(Problem details): Copy, word for word, the lines below from the one containing "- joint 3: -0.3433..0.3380" up to and including the one containing "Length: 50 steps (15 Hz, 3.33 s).", with pictures left out.

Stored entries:
===

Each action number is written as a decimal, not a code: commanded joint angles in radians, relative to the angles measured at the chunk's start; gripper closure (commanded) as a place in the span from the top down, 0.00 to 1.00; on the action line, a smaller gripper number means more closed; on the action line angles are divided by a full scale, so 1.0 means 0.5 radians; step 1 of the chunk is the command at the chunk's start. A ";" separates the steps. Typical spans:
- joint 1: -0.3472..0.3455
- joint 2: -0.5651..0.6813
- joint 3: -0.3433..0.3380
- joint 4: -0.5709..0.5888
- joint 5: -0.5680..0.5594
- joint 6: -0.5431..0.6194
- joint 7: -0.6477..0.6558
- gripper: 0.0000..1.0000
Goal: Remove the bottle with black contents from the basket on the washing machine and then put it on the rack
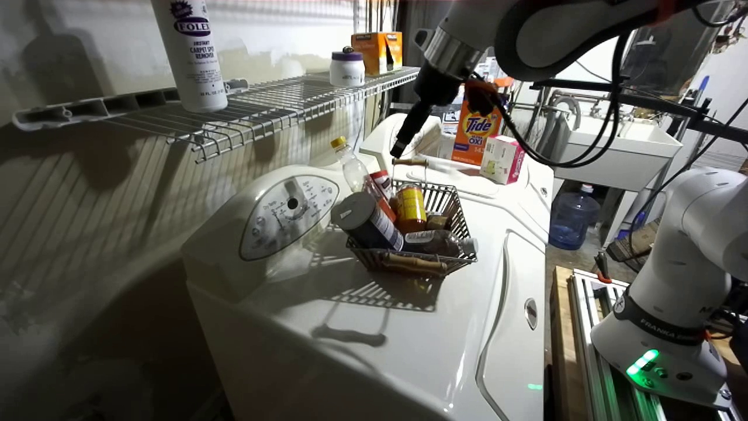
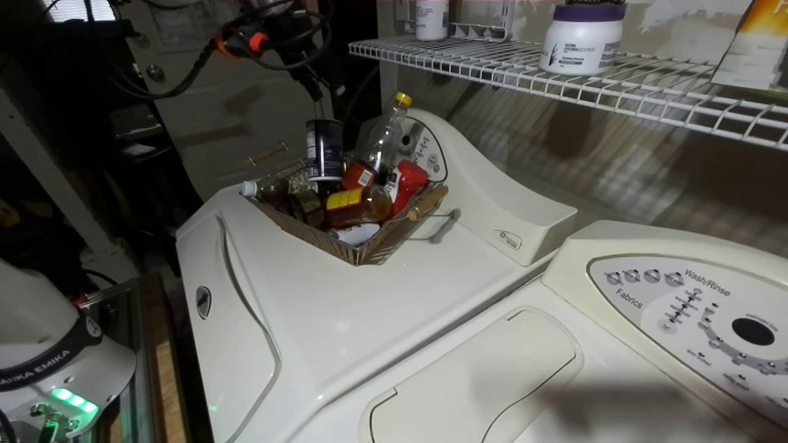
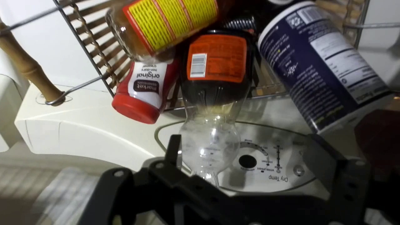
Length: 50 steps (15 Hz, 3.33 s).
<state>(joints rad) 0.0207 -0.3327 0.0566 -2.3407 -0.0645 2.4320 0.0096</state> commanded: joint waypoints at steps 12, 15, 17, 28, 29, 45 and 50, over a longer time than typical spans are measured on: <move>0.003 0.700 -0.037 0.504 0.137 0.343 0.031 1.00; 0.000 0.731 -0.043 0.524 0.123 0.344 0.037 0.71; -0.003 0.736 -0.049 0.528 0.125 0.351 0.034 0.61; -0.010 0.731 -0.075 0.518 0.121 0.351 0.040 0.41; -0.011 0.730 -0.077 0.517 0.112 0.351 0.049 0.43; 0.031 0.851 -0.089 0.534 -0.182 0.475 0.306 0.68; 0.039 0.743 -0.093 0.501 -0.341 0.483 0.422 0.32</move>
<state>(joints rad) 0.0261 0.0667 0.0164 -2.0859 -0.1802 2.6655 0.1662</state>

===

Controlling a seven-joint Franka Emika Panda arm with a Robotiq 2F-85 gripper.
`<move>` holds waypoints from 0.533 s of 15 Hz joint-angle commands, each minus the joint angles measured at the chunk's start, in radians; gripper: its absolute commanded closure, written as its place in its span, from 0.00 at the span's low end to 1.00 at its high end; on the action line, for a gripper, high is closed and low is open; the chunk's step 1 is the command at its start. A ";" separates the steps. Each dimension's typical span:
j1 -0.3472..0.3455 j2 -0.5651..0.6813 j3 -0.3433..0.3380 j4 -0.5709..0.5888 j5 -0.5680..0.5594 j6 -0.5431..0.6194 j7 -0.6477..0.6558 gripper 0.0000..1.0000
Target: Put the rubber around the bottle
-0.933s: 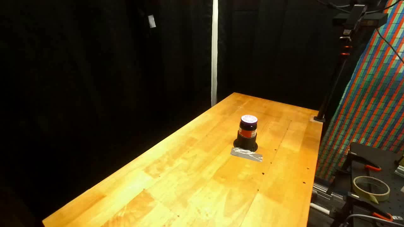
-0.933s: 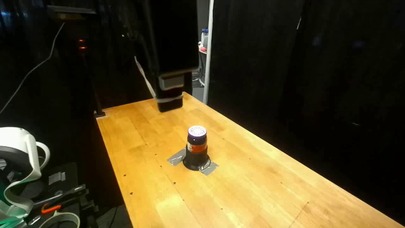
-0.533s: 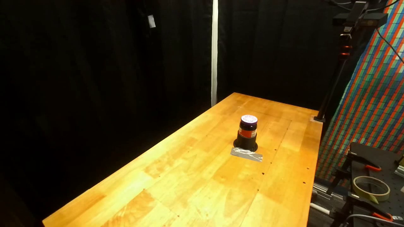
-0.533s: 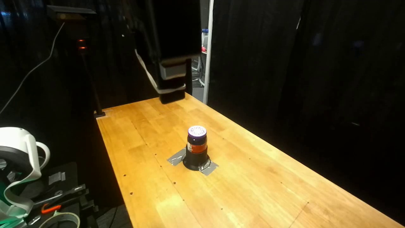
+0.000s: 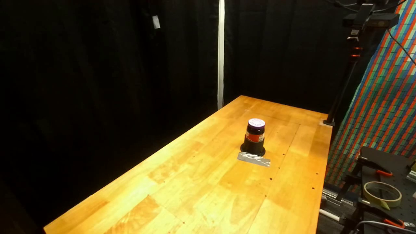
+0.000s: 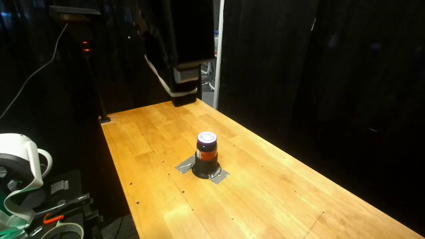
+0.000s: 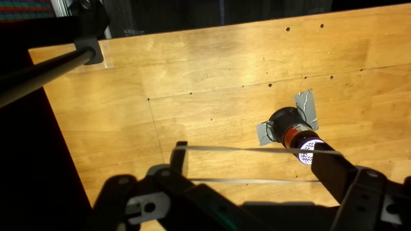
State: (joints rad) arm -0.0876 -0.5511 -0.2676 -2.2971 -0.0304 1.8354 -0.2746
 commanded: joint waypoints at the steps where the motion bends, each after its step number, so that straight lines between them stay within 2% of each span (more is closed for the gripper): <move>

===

(Solution to this problem):
- joint 3: -0.3433..0.3380
- joint 4: -0.5709..0.5888
- joint 5: -0.5680..0.5594
- joint 6: -0.5431..0.6194
- joint 7: -0.6477..0.6558
- gripper: 0.0000..1.0000
Goal: Remove the bottle with black contents from the basket on the washing machine and then put it on the rack
Length: 50 steps (15 Hz, 3.33 s).

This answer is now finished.